(WHAT IS EXPECTED):
Reproduce exactly the line that contains "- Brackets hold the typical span" and all lines that follow it in the records below, ending with the last one.
====== PROVIDED DATA ======
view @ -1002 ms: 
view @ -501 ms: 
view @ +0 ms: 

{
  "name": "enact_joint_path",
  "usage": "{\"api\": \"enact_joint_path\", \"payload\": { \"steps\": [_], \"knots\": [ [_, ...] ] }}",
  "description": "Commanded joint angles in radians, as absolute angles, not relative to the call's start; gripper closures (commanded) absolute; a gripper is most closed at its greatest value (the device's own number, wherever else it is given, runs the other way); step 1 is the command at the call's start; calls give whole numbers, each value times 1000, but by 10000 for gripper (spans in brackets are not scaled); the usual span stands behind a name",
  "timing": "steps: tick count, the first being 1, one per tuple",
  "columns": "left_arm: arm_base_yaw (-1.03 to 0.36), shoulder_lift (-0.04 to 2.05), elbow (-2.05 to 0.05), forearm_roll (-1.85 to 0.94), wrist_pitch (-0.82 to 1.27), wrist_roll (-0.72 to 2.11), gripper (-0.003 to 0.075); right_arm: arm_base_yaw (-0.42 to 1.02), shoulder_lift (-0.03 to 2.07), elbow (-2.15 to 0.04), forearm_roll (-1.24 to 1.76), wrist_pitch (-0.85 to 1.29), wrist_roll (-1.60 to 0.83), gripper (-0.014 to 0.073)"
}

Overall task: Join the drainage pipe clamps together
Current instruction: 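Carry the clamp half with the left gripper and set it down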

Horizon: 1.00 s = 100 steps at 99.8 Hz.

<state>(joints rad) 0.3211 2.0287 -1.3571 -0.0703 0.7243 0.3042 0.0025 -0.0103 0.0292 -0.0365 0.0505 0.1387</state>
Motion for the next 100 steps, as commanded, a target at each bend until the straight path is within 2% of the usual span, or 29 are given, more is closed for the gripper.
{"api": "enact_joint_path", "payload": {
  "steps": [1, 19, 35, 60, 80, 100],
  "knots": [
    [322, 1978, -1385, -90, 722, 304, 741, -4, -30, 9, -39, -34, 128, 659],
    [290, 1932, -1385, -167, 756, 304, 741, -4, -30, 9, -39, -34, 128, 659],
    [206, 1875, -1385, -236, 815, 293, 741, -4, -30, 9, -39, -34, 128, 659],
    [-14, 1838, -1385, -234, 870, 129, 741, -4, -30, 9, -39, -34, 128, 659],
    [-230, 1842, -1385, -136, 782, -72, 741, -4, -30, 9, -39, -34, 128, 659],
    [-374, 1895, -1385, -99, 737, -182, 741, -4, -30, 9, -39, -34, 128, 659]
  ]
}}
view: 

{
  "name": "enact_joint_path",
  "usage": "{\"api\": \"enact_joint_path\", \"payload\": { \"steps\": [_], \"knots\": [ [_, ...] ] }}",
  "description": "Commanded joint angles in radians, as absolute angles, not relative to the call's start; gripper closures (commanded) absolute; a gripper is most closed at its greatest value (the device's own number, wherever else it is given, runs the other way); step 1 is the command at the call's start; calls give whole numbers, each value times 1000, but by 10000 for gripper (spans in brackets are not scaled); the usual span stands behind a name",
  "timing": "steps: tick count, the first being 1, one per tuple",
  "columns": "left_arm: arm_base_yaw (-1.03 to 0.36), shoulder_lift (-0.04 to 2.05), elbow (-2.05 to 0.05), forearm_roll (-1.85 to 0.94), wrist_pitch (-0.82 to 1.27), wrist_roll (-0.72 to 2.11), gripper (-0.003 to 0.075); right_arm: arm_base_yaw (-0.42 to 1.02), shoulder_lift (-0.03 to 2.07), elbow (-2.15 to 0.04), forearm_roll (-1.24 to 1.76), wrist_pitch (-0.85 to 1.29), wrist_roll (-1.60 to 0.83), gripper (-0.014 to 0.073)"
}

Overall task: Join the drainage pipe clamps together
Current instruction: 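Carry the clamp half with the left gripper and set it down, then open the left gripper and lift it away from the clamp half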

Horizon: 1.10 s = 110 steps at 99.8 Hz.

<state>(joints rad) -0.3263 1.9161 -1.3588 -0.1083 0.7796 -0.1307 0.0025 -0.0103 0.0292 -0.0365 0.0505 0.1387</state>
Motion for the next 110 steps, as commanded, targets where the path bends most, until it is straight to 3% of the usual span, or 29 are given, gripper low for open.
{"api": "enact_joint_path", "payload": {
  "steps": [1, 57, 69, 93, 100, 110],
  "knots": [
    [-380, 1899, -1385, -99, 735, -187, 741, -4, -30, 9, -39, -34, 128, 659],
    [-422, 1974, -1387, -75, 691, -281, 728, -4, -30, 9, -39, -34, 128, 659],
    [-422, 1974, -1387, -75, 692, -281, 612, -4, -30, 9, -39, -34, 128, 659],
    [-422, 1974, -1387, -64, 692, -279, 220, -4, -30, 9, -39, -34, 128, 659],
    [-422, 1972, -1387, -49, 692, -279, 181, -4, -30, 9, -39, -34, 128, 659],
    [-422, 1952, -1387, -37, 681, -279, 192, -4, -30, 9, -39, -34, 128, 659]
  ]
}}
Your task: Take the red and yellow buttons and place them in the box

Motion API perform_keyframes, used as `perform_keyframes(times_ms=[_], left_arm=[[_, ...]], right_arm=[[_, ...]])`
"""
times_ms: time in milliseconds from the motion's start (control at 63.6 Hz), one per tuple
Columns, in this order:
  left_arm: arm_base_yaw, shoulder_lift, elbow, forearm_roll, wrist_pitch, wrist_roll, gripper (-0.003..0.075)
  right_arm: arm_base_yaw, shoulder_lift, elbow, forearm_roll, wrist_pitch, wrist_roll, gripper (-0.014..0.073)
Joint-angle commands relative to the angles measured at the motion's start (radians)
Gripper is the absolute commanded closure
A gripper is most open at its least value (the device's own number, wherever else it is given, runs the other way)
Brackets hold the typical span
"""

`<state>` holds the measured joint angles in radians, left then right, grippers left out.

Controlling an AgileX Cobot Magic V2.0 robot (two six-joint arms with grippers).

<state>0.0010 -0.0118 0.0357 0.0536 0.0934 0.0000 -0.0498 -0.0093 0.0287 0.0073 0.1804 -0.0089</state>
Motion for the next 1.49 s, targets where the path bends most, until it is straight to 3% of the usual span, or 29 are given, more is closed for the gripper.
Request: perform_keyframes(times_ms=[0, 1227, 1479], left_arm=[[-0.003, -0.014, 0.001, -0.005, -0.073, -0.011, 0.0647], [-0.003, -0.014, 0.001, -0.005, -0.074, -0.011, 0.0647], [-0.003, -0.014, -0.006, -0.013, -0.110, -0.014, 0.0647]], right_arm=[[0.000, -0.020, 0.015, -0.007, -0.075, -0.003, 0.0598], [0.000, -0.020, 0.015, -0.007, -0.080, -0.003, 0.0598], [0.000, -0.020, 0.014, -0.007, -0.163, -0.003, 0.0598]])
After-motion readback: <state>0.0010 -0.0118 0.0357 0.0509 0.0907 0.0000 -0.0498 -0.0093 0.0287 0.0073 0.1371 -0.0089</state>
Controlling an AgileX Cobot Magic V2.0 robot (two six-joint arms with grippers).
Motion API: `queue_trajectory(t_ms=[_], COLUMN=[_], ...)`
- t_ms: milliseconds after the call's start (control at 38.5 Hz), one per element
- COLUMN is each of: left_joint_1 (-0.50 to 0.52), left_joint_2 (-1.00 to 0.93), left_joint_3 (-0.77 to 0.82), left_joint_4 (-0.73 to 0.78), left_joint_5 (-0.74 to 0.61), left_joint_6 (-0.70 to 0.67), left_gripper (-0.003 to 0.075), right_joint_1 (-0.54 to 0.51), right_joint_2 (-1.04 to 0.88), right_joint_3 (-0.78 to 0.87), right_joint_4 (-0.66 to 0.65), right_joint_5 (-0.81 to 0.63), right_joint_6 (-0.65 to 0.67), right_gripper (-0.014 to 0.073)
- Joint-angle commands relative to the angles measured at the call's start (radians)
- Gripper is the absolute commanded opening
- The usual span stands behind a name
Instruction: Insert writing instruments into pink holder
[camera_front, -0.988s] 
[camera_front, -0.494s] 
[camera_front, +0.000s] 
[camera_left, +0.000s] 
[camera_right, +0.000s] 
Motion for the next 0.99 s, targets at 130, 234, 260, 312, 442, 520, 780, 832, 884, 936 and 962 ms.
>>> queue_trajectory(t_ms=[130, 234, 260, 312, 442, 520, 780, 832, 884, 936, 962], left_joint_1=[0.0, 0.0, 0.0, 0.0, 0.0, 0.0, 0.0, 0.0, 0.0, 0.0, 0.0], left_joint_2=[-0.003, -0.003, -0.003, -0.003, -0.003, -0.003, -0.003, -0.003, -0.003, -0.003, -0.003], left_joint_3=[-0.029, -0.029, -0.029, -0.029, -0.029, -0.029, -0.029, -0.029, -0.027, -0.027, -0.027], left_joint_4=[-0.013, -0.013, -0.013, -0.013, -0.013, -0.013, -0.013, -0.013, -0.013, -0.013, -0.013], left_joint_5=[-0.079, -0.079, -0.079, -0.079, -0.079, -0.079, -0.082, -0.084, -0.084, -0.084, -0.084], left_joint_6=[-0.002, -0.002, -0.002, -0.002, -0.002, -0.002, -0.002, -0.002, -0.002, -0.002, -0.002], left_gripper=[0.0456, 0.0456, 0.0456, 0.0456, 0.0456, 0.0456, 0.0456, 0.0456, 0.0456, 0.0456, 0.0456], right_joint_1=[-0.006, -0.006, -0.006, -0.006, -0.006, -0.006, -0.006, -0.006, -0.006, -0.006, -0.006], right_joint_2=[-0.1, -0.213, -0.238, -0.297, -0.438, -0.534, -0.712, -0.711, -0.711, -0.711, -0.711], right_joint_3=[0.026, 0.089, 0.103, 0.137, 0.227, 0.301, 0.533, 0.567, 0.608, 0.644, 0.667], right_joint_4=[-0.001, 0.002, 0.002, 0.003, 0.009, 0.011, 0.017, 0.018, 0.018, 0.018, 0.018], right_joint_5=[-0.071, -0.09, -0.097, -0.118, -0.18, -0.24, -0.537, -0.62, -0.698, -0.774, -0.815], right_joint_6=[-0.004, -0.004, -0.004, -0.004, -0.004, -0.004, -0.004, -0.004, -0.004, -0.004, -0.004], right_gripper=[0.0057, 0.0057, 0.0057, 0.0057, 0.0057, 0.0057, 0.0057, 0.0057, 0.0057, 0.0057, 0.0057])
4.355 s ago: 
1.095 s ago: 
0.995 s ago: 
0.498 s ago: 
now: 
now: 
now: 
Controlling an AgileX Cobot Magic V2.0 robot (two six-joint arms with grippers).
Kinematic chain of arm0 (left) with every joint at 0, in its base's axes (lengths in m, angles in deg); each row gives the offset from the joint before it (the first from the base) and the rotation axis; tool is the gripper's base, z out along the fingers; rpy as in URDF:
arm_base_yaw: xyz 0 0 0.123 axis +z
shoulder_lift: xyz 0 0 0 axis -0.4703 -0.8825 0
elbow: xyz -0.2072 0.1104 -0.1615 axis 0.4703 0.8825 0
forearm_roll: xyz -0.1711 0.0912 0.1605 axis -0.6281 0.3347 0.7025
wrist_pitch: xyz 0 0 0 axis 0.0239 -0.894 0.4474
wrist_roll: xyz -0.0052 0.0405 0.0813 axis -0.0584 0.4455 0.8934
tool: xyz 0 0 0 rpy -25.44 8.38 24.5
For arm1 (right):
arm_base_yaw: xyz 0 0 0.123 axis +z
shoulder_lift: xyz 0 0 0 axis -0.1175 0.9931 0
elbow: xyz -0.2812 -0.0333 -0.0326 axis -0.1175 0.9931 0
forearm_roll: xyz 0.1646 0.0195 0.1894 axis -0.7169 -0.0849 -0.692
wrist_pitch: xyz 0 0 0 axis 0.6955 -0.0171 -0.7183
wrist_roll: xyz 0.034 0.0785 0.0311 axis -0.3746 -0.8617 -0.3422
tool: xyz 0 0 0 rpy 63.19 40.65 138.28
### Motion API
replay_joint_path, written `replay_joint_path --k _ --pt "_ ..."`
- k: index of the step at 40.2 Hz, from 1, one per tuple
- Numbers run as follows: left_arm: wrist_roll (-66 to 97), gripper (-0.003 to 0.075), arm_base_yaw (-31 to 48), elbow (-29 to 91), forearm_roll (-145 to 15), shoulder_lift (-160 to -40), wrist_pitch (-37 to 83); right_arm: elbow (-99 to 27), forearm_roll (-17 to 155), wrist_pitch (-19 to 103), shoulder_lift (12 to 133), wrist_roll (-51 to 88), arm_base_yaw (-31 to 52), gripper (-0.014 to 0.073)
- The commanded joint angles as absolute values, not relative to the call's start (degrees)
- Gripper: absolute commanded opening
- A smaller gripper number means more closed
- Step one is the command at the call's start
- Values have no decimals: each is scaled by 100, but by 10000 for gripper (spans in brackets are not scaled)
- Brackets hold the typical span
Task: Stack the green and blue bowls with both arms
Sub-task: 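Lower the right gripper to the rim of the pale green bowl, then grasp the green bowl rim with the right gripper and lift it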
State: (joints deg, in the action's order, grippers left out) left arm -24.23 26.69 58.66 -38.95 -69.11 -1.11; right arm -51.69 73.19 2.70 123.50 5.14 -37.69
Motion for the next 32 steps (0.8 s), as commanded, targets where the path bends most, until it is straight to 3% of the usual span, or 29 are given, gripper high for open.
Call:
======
(TASK OUTPUT):
- Brackets hold the typical span
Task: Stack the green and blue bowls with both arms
Sub-task: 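Lower the right gripper to the rim of the pale green bowl, then grasp the green bowl rim with the right gripper and lift it
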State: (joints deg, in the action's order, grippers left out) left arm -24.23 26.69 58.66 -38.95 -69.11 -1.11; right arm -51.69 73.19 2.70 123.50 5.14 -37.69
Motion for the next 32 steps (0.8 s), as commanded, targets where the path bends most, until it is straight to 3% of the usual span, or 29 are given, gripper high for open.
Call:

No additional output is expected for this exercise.